§ WORK INSTRUCTION:
Give back exactly the lines from the start of the listing to the line containing "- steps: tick", inclusive, and nothing beyond them.

§ RECORDED DATA:
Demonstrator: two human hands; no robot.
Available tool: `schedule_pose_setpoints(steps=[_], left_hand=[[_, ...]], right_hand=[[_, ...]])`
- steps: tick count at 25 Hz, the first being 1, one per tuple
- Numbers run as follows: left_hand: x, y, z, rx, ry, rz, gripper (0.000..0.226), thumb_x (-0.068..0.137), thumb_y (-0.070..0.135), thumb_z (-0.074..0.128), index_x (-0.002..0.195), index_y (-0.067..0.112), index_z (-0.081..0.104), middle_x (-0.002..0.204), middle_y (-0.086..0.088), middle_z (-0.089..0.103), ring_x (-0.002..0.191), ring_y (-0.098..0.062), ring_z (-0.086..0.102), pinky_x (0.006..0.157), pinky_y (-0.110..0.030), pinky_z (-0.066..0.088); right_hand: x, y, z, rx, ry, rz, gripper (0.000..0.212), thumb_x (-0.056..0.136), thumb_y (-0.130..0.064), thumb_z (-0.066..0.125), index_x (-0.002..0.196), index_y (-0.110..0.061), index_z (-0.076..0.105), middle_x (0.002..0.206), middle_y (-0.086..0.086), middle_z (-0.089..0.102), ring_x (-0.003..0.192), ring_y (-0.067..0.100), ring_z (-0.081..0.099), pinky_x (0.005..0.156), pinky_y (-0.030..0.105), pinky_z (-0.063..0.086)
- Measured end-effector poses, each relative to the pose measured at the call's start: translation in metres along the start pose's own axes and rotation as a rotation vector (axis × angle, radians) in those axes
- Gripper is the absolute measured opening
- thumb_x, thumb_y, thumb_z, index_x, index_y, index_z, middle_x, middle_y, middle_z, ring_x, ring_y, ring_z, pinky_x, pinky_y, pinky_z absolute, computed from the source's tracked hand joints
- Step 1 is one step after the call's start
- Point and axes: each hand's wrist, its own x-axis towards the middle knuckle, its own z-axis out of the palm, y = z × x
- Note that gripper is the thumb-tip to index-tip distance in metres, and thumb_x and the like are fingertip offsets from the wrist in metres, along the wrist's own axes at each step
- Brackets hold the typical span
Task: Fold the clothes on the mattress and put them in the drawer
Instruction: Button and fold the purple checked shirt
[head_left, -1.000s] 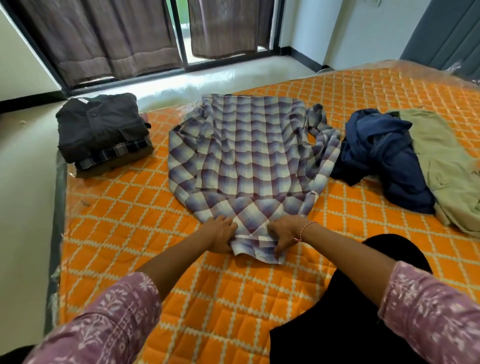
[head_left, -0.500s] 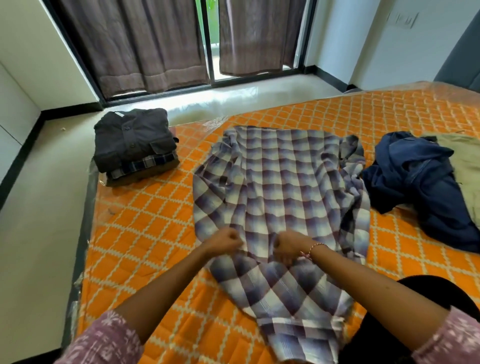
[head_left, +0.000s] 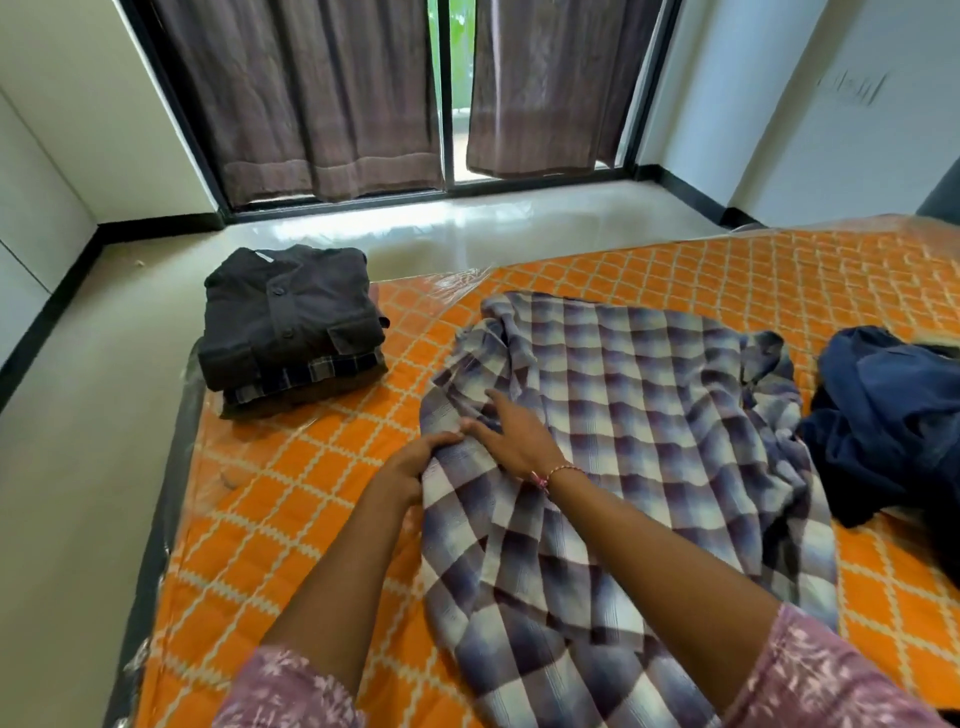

§ RESPONSE AREA:
Demonstrator: two human hands; no robot.
Available tool: `schedule_pose_setpoints(steps=[_], left_hand=[[_, ...]], right_hand=[[_, ...]])`
- steps: tick count at 25 Hz, the first being 1, one per tuple

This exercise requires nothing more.